Can you call it ‘rapid refund’ when it’s 365 days late?
Created on Wednesday, 03 February 2010 09:52 Last Updated on Monday, 03 December 2012 19:20 Published on Wednesday, 03 February 2010 09:52 Written by Damon Carr Hits: 9218
Tax time is upon us. This is the time when Uncle Sam mandates that we reconcile taxes that were collected throughout the year by way of payroll withholdings and estimated payments to see what’s rightfully due to the IRS. Individuals have until April 15 to get their tax return prepared and their tax liability paid or suffer the consequences of penalties, interest and/or the wrath of the IRS.
Many people are eagerly anticipating the largest lump sum check they’ll receive the entire year. This check is the result of a tax refund. If you’re expecting a large tax refund this year, I’m sure you can’t wait to get your W2s, 1099s and all applicable tax forms so that you can file your tax return and get access to your refund. After running up balances on credit cards and/or spending more than what was budgeted for during holidays, a tax refund or a tax rebate of any kind would be appreciated by all.
Tax time can be considered the day of reckoning.

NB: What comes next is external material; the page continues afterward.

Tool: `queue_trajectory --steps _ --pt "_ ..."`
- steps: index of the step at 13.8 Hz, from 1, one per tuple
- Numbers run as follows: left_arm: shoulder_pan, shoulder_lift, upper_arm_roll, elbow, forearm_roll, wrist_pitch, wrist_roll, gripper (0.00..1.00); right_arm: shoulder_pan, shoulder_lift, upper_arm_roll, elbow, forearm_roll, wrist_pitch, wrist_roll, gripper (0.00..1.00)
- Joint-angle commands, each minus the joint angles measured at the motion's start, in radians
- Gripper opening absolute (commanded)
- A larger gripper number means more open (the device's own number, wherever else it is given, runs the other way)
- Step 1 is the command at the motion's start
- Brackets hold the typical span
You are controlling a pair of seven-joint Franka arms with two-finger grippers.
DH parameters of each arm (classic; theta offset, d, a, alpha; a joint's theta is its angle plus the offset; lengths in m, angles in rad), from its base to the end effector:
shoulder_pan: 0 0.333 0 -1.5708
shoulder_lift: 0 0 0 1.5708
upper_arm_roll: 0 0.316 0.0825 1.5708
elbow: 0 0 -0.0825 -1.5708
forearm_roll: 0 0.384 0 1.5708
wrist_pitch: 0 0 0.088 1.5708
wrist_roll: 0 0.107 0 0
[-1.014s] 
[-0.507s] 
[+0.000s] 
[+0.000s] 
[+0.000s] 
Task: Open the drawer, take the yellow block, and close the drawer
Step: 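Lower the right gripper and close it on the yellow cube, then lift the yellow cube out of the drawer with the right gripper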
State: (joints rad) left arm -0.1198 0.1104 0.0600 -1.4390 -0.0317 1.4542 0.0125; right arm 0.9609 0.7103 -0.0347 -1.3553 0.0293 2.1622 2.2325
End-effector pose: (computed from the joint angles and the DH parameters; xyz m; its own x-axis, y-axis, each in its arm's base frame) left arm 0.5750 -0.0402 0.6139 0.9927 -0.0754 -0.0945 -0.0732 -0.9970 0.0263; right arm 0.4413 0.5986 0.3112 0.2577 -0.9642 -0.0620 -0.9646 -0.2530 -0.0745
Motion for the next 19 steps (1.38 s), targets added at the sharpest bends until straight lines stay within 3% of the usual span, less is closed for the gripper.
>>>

This is a time when you come face to face with the amount of money you earned throughout the year then suddenly gasp, wondering where all your hard earned money went.
Would you lend a close friend or blood relative money at zero interest and no payments until next year? In an effort to have access to the money you lent to your friend or relative sooner rather than later, would you allow a local loan shark to charge you a 20-200 percent annual interest rate? Would you cash the check you received from the local loan shark at a check cashing company who’s going to charge additional fees in giving you access to the money that is rightfully yours to begin with?
When spoken in these terms, I’m sure that most of us would answer the above question with a resounding no! Yet, this is exactly what millions of people do each and every year. They lend Uncle Sam money with a zero percent interest rate. They pay astronomical fees and interest for refund anticipation loans. These loans give them access to their refund within minutes or days as opposed to the IRS turnaround time, which is two to six weeks. They then take these refund anticipation loan checks to check cashing companies and pay even more fees to cash these checks.
In the past, I would ridicule tax preparation companies who aligned themselves with third party organizations that offered various high cost products and services. After taking a closer look at their business model, I came to the realization that if they did not offer these products and services, most of their clients would take their business elsewhere. People want their money and they want it now.
Considering the fact that 70 percent of households live paycheck-to-paycheck, you can understand why people need to have access to their money as soon as possible. When you factor in the fact that the average American saves less than two cents for every dollar earned, you begin to understand that money received during the tax season represents the only form of savings the typical American does on a consistent basis. Because of this reality, I’ve always been hesitant to suggest a way that millions of people who are in need of extra money can access their hard earned money each and every paycheck versus once a year during tax season. For if they followed my advice without an iron clad financial plan, I fear that the extra money in their paycheck will be absorbed, spent and be unaccounted for. Only this time there will be no tax refund to serve as a bailout.
We can continue this “little man can’t get ahead” mentality of managing our money or we can become more responsible and begin to make our money work just as hard for us as we work for it. I encourage you to stop lending interest free money to the IRS only to receive a negative return on your money once you factor in bank and check cashing fees for the privilege to have access to your money ASAP when you could have and should have had access to your money all year long. In the meantime, use this year’s tax refund to establish a financial game plan that will allow you to get your spending under control and fund much needed savings goals such as emergencies, furniture, car, house, school, etc. The IRS welcomes this advice. They prefer you come close to breaking even on your tax return for it’s an administrative nightmare to process millions of tax refund checks each and every year.
If you aspire to have a better handle on your money I encourage you to seek “tax shelters” not “tax refunds.”
Here’s how you access your money today versus next year:
Form W4 Withholding Allowance Certificate. This form instructs your employer on how much to withhold from taxable wages. Remember that exemptions and withholding allowances are not the same. You may be entitled to additional withholdings if you qualify for various deductions and/or credits.
Receiving your money throughout the year and managing it wisely is the true definition of a “rapid refund.”